• Assignment: In the entries that follow, how many lines include "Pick"? Give the number and nothing else.

Given records below:

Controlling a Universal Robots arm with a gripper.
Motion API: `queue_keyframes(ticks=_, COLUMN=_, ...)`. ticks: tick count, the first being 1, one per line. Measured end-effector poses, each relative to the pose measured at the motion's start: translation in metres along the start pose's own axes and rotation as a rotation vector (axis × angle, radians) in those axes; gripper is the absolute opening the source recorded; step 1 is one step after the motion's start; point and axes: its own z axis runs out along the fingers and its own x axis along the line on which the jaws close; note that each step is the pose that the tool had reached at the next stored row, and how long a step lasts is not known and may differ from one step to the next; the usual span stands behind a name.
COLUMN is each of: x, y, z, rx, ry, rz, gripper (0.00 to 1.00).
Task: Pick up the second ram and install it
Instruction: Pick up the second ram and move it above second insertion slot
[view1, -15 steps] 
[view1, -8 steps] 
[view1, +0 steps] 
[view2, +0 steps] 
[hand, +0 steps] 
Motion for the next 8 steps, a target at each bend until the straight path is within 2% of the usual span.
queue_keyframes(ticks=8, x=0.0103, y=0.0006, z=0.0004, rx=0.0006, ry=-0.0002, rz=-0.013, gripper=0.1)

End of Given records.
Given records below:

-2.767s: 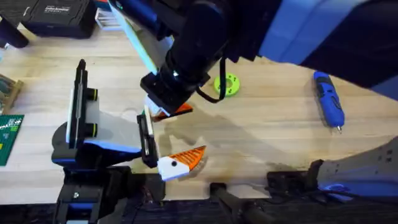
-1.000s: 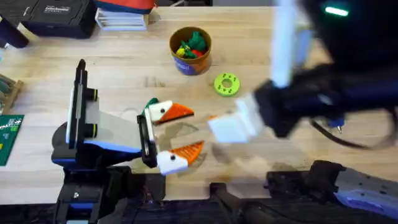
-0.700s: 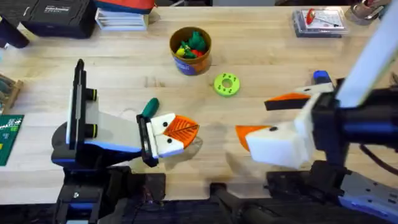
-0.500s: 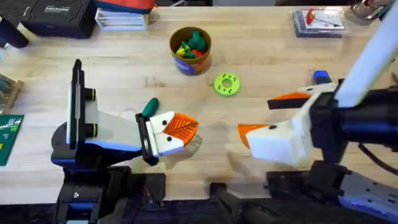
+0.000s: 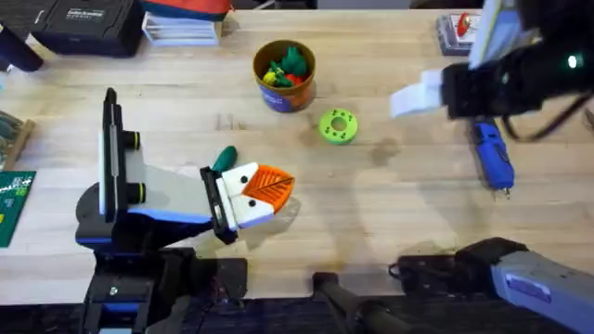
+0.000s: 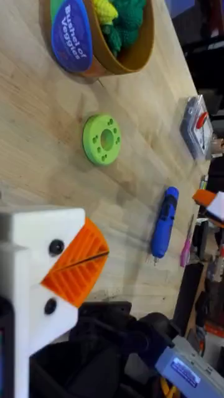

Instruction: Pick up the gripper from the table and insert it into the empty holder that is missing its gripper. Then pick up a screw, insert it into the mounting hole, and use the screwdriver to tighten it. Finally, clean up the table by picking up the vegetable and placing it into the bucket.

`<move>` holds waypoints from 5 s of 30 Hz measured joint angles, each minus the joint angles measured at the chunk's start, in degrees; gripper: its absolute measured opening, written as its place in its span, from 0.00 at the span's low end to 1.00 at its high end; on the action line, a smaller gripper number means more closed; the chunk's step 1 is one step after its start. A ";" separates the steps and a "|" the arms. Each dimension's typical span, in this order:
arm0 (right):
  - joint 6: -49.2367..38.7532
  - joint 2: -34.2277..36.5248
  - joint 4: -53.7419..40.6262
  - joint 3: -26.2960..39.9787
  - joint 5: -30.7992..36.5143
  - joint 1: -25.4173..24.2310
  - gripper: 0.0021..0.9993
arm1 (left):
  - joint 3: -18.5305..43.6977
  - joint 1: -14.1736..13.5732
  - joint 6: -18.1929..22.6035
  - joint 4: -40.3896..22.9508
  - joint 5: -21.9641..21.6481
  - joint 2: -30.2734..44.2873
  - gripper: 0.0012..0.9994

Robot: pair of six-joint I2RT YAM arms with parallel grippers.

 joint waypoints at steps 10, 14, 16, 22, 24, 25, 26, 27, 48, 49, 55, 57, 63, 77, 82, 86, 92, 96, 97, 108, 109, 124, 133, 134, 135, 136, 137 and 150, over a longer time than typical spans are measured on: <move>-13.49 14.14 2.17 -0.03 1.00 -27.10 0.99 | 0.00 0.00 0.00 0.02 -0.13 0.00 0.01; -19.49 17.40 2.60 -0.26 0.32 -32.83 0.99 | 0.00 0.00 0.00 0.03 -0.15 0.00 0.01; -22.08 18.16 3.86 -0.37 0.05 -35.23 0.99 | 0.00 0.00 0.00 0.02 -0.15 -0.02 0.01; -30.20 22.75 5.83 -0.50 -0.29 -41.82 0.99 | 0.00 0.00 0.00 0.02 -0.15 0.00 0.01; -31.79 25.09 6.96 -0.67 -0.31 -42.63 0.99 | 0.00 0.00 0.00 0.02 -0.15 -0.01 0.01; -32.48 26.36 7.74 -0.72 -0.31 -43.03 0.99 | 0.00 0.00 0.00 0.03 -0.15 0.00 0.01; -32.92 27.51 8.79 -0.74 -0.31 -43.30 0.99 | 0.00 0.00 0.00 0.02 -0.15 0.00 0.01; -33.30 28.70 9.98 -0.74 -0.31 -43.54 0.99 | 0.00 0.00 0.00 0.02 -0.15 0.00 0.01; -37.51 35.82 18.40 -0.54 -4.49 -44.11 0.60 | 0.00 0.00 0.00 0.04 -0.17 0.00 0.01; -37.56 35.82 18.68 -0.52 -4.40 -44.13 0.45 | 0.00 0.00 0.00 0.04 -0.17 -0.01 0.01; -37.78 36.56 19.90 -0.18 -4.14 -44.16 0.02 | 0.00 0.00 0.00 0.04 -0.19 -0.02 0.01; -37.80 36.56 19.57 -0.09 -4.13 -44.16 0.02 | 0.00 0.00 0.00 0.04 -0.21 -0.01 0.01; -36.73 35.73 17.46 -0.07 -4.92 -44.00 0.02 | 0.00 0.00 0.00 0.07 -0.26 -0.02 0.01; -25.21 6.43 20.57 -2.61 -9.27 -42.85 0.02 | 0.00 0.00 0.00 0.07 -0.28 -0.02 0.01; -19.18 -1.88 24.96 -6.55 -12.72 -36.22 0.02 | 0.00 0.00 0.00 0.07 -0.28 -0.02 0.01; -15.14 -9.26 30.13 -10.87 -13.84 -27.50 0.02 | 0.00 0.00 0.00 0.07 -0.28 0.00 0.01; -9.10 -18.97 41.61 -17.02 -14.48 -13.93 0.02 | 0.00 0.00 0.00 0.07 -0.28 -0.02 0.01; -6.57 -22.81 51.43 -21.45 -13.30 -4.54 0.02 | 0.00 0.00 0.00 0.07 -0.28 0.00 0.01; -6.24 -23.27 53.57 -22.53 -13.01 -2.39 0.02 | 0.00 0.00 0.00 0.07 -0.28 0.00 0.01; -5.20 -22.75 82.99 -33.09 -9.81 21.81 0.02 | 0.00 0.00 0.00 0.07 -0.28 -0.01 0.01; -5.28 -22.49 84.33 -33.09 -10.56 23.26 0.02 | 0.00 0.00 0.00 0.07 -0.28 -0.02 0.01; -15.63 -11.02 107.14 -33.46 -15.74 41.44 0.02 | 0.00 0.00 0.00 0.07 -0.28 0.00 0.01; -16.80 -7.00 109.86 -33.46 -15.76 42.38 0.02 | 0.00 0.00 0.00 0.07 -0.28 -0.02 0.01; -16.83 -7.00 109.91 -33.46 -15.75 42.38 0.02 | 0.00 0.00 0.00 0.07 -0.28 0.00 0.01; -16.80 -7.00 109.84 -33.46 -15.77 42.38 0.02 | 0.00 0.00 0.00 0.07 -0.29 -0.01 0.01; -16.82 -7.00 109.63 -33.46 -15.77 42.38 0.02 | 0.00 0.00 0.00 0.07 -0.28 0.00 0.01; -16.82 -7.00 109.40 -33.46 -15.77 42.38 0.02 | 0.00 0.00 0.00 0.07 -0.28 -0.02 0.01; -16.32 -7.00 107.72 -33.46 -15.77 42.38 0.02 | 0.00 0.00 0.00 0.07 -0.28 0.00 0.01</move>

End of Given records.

• Final answer: 3